Creating Synthetic Solar Time Series

PowNet is designed to work with time series data, facilitating seamless sensitivity analysis within its modeling framework. This example demonstrates how to generate multiple synthetic hourly solar time series (5 scenarios) using PowNet’s time series capabilities. The original time series is an estimated one of a large solar farm (“EASNS”) found in the 2023 Thai power system. Data files for this case study, called “synthetic_timeseries”, can be found here. Please download them to a folder on your local machine.

Note: PowNet requires the pmdarima package for advanced time series analysis. Ensure it is installed in your environment. This package is not included as a dependency in PowNet by default.

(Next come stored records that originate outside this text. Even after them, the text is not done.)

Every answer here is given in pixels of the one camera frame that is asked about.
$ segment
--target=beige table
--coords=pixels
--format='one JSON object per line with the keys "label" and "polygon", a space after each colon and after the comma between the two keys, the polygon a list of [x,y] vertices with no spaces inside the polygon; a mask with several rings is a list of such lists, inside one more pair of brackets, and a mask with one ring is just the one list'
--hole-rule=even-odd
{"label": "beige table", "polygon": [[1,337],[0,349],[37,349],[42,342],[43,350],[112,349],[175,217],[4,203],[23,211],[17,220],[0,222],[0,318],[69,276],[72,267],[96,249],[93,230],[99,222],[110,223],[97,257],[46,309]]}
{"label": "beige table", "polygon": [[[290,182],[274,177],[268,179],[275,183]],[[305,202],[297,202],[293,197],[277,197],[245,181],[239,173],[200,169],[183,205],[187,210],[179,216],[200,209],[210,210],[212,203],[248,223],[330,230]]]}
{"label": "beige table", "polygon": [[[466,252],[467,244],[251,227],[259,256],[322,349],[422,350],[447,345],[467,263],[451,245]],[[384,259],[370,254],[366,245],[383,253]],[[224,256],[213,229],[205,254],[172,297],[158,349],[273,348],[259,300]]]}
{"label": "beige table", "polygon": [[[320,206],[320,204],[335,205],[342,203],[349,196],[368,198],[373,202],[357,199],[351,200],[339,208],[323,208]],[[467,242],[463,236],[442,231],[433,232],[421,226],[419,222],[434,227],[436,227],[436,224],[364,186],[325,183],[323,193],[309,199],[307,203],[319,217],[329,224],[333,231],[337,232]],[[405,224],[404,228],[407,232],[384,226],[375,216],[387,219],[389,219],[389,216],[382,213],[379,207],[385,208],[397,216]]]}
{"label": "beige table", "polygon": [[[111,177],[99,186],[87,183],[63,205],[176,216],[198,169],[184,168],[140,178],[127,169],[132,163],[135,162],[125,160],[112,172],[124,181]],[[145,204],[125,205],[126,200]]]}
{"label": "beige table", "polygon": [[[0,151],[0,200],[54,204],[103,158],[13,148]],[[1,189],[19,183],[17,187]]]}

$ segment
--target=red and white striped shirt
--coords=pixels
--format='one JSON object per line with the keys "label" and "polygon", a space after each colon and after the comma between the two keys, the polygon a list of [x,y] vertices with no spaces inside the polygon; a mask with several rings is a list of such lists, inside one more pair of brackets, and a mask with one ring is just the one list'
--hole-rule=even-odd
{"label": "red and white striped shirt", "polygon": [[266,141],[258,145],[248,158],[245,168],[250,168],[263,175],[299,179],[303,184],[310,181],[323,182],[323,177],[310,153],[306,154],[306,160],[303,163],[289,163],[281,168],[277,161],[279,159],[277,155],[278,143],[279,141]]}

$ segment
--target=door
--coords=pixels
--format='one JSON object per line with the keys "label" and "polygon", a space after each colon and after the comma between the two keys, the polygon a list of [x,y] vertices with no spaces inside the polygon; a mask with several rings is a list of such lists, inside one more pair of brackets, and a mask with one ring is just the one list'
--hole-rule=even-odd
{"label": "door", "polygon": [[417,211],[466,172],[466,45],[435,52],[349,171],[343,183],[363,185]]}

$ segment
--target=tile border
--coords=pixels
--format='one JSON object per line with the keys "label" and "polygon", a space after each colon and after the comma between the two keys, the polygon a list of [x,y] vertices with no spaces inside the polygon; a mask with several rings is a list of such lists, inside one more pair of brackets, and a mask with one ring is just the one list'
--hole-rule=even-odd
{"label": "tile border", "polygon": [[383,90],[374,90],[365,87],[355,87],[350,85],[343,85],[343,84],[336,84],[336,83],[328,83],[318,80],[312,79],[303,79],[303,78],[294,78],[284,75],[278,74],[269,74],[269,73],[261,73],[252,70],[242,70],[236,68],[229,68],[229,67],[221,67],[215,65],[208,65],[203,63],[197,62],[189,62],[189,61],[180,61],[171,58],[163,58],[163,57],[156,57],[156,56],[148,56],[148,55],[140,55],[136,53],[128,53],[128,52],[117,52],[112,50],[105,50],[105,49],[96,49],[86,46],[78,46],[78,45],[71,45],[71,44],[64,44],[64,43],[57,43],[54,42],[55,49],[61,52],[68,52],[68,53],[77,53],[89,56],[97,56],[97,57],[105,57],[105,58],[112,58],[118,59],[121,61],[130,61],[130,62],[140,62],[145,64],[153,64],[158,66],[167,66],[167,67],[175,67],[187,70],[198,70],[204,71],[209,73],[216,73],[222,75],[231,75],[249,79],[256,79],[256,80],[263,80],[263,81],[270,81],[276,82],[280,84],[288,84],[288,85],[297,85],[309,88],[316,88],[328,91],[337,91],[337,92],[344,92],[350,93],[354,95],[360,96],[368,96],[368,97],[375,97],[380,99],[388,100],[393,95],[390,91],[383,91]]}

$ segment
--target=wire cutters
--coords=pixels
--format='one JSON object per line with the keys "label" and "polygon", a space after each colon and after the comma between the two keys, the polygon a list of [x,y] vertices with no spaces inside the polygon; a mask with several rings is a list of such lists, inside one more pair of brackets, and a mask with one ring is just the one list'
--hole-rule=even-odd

  • If you use Conda, you can install it with: conda install pmdarima

  • You can also install it with pip: pip install pmdarima

Load Historical Solar time series

We begin by loading the historical hourly data from a CSV file. This data serves as the basis for our time series model. The data is loaded into a pandas DataFrame, and the index is adjusted to start from 1, consistent with PowNet’s indexing convention.

[1]:
import os
import pandas as pd

from pownet.stochastic import SolarTSModel # This is the solar model class
from pownet.data_utils import get_datetime_index

# Must define your own filepath here
solar_filepath = os.path.join("..", "model_library", "synthetic_timeseries", "solar.csv")
solar_timeseries = pd.read_csv(solar_filepath, header=[0, 1])

# In our example CSF file, the column header has two levels (unit and node).
# We only need the unit's name
unit_node_map = solar_timeseries.columns.to_flat_index().to_list()
unit_node_map = {unit: node for unit, node in unit_node_map}
solar_timeseries.columns = solar_timeseries.columns.droplevel(1)

solar_timeseries["datetime"] = get_datetime_index(2023)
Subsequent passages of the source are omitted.